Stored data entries
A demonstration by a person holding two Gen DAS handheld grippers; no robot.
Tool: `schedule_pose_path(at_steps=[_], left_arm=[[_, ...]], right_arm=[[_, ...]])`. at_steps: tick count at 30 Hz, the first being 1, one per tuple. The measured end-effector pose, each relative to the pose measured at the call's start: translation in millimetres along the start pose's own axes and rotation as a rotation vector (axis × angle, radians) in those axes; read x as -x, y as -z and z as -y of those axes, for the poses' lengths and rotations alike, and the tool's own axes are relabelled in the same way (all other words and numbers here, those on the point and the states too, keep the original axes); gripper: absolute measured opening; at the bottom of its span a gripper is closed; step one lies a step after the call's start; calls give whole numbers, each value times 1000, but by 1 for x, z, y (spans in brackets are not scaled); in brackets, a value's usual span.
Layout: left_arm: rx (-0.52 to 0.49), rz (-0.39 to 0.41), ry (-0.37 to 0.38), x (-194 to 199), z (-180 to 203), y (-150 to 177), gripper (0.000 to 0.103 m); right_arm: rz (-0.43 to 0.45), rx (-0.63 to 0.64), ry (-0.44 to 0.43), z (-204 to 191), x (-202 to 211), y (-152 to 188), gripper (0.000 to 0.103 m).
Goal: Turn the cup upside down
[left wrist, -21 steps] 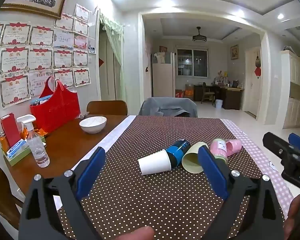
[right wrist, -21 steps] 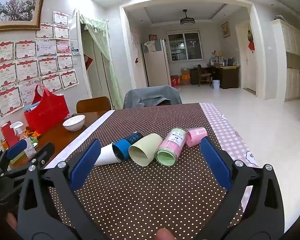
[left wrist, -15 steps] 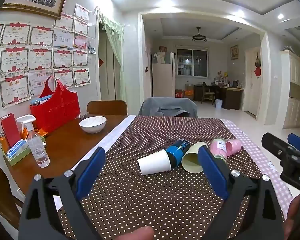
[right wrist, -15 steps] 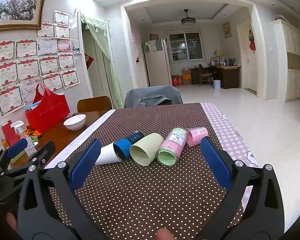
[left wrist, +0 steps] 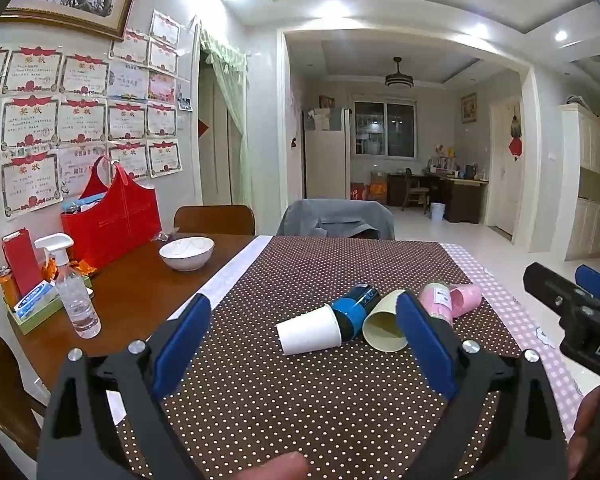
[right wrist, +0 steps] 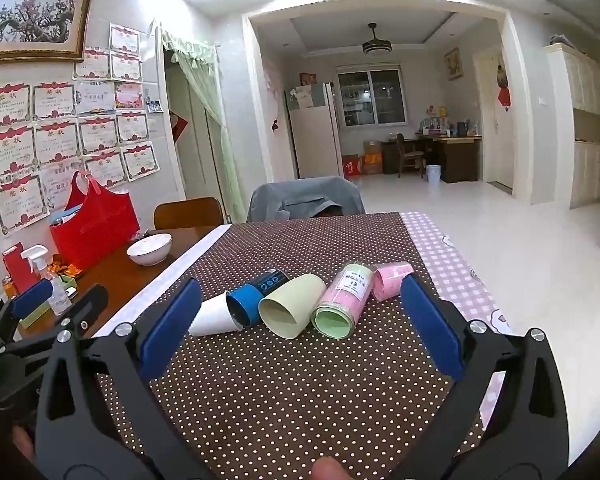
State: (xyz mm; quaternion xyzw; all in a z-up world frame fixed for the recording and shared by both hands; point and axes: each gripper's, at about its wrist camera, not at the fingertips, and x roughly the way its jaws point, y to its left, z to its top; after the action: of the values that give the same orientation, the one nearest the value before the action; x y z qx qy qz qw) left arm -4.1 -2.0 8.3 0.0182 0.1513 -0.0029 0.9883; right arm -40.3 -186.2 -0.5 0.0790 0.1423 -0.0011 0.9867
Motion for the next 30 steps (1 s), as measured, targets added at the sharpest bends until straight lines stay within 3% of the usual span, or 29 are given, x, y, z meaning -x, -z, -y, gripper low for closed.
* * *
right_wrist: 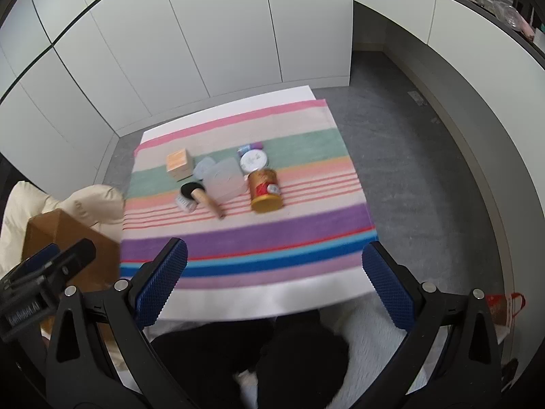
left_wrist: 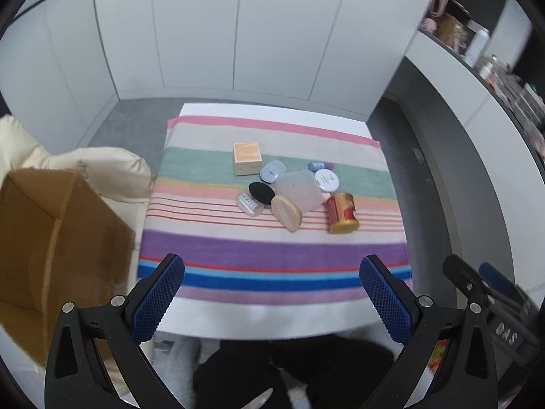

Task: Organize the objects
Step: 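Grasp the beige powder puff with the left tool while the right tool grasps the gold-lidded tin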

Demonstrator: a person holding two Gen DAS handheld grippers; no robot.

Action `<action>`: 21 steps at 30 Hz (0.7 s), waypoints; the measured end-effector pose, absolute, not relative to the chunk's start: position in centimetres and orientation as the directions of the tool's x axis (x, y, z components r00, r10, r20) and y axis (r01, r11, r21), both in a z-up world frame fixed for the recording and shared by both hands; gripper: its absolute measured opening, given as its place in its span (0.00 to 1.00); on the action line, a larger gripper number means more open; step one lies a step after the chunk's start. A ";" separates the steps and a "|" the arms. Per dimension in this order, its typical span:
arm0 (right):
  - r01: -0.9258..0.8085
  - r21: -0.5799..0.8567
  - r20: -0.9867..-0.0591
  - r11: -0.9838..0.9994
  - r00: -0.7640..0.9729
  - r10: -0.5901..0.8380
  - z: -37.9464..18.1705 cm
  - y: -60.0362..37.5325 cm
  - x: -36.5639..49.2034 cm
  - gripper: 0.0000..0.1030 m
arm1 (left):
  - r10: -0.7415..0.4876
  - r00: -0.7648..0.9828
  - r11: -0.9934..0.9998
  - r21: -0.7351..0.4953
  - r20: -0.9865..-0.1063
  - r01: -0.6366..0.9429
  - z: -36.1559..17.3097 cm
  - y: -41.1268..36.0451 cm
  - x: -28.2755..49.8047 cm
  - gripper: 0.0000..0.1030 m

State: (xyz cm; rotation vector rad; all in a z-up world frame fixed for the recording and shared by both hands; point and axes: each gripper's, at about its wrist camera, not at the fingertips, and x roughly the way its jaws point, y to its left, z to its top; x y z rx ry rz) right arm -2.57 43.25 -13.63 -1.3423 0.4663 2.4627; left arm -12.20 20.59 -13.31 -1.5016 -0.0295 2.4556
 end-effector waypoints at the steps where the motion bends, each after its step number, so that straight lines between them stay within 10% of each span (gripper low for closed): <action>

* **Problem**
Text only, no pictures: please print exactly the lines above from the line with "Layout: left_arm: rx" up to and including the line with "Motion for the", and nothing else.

* **Solution**
Layout: left_arm: rx (-0.52 to 0.49), rz (-0.39 to 0.41), ry (-0.37 to 0.38), x (-194 to 199), z (-180 to 203), y (-150 to 177), gripper (0.000 to 0.103 m); right_arm: rz (-0.43 to 0.45), rx (-0.63 to 0.64), ry (-0.44 to 0.43), z (-204 to 191), x (-202 to 211), y (-152 to 188), gripper (0.000 to 0.103 m).
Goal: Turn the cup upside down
[left wrist, -21 steps] 
[right wrist, -21 steps] 
[left wrist, -15 steps] 
[right wrist, -15 steps] 
[left wrist, +0 steps] 
[right wrist, +0 steps] 
State: (xyz mm; quaternion xyzw; all in a z-up world frame fixed for the recording and shared by both hands; point and axes: each gripper's, at about its wrist camera, not at the fingertips, and x roughly the way its jaws point, y to its left, z to its top; after the action: of the values that give the same orientation, the one nearest the value before the action; x y z qx qy qz qw) left arm -4.1 -2.0 8.3 0.0182 0.1513 -0.0029 0.9883; right arm -40.3 -186.2 -0.5 0.0790 0.1423 -0.0011 0.9867
Motion for the next 30 steps (1 s), as measured, targets added at the sharpest bends until straight lines stay within 3% of the usual span, or 29 are given, x, y, z meaning -x, -z, -y, gripper low for closed.

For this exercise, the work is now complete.